[[ DATASET EXTRACT open ]]

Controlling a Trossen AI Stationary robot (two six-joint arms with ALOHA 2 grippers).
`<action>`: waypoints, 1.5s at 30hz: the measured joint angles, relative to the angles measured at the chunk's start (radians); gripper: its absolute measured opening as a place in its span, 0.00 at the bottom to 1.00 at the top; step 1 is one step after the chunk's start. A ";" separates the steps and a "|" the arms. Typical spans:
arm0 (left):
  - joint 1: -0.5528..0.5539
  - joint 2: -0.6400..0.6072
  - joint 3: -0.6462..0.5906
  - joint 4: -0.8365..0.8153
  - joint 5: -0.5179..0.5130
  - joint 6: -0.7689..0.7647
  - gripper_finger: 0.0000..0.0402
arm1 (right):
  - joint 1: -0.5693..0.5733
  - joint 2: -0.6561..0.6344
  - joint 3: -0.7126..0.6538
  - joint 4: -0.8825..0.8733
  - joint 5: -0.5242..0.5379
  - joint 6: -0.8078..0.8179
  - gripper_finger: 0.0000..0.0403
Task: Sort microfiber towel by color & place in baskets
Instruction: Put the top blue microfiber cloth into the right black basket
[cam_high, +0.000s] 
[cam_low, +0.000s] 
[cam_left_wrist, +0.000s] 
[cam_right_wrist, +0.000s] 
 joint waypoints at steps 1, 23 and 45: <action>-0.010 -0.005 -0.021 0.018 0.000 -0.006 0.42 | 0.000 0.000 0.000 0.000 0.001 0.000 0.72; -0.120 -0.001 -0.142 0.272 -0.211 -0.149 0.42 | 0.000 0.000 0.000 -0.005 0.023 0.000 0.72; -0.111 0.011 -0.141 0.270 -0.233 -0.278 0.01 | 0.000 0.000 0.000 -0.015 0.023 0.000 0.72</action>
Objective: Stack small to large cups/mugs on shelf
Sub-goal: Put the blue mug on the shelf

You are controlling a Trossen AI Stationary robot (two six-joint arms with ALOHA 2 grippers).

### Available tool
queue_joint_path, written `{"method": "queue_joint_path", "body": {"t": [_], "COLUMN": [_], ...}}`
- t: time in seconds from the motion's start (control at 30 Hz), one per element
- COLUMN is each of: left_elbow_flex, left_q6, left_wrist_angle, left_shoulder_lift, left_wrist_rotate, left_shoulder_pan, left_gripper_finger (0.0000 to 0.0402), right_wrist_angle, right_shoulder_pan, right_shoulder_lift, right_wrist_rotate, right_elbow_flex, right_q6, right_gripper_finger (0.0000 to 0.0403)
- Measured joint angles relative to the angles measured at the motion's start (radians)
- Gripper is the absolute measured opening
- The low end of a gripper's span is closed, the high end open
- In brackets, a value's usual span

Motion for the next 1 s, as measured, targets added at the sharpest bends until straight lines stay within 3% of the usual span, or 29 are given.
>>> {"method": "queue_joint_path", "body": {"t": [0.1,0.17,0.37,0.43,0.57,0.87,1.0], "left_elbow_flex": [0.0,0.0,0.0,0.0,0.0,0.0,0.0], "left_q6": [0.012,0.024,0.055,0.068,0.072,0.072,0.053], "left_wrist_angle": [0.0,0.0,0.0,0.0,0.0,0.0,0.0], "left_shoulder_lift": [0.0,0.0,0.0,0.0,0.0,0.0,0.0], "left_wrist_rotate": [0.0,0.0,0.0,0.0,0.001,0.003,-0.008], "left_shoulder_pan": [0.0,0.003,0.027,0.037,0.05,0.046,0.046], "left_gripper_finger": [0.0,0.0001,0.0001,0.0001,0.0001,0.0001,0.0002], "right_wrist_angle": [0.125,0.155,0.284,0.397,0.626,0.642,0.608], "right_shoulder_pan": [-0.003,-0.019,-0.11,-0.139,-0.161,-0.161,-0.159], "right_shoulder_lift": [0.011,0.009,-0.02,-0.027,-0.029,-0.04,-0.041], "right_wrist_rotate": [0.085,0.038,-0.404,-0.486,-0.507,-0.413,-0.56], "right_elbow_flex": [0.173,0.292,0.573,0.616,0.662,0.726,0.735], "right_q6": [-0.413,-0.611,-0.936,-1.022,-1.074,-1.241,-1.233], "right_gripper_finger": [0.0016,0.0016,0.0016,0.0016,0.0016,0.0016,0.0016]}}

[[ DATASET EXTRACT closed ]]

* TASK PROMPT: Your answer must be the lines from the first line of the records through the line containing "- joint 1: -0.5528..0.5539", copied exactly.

* ANSWER FOR THE TASK:
Controlling a Trossen AI Stationary robot (two six-joint arms with ALOHA 2 grippers).
`<action>`: waypoints, 1.5s at 30hz: the measured joint angles, relative to the angles measured at the chunk's start (radians); gripper: its absolute measured opening as a place in its span, 0.00 at the bottom to 1.00 at the top; step 1 is one step after the chunk's start. A ";" separates the steps and a "|" the arms. Typical spans:
arm0 (left):
  - joint 1: -0.5528..0.5539

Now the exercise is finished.